Garniture à la cannelle
Dans un bol, mélanger le beurre avec la cassonade et la cannelle moulue jusqu’à ce que la préparation soit homogène. Réserver.

Montage des brioches
Sur un plan de travail légèrement enfariné, abaisser la pâte à brioches en un rectangle de 30 cm par 35 cm (12 pouces par 14 pouces)***. Garnir la moitié de la pâte, environ un rectangle de 29 cm par 17 cm (11½ pouces par 7 pouces), avec la garniture à la cannelle et l’autre moitié avec la garniture aux fraises en laissant un espace de 1 cm (½ pouce) sur une des bordures de 35 cm (14 pouces). Badigeonner la bordure avec un peu d’eau. Rouler la pâte sur elle même en serrant bien et en terminant par la bordure humidifiée pour sceller le rouleau de pâte.

Détailler**** le rouleau de pâte en tronçons de 2 à 3 cm (¾ à 1¼ de pouce) et les déposer sur une plaque de cuisson recouverte de papier parchemin. Couvrir avec un linge propre et laisser lever pendant 30 minutes.

Préchauffer le four à 180°C (350°F)*****.

Enfourner et cuire les brioches pendant 25 minutes ou jusqu’à ce que la pâte soit bien dorée. Laisser tiédir.

Si désiré, mélanger le sucre glace, les graines de la gousse de vanille ou l’extrait de vanille et le lait pour obtenir un glaçage. Glacer les brioches avec cette préparation. Déguster les brioches de préférences dans les 2 jours ou les congeler avant de les cuire.

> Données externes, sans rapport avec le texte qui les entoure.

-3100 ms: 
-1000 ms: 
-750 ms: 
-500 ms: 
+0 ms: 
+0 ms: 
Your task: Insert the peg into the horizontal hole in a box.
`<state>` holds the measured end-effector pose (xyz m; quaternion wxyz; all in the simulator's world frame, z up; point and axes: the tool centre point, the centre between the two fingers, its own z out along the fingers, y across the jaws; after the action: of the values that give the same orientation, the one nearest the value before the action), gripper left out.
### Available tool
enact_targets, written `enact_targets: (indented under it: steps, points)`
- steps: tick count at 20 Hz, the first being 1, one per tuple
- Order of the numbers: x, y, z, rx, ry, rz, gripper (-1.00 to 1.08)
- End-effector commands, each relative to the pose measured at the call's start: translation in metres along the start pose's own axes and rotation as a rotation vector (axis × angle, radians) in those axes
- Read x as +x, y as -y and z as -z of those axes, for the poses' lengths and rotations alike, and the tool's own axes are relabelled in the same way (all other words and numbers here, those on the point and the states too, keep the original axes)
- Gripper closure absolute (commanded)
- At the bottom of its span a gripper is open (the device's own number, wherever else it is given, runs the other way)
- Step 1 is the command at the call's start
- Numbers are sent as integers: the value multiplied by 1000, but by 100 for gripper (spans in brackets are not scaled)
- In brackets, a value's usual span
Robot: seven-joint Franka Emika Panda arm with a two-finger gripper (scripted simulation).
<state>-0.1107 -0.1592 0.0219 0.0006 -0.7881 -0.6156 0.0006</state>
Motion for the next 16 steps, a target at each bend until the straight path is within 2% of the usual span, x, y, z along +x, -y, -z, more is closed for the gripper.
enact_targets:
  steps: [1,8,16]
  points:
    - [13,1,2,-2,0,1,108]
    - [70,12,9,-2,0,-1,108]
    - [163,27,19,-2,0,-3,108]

*Le babeurre (lait de beurre, lait de ribot ou lait fermenté) peut être remplacé par la même quantité de lait additionné de 1 cuillère à thé de vinaigre blanc ou de cidre.
**Il est tout à fait possible de réaliser cette recette à la main. Il faudra peut-être pétrir la pâte un peu plus longtemps.
***Vous pouvez aussi réserver une partie de la pâte pour en faire des brioches natures.
****Voici un petit truc : aussi étrange que ça puisse paraître, utiliser un fil de soie dentaire pour découper la pâte à brioche. Il suffit de glisser un fil sous le boudin de pâte et de croiser sur le dessus les deux extrémités du fil en tirant pour couper la pâte.
*****Pour les brioches à la cannelle, vous pourriez également les cuire dans un gaufrier comme Isabelle.

Le matin, n’est-ce pas agréable d’avoir le choix?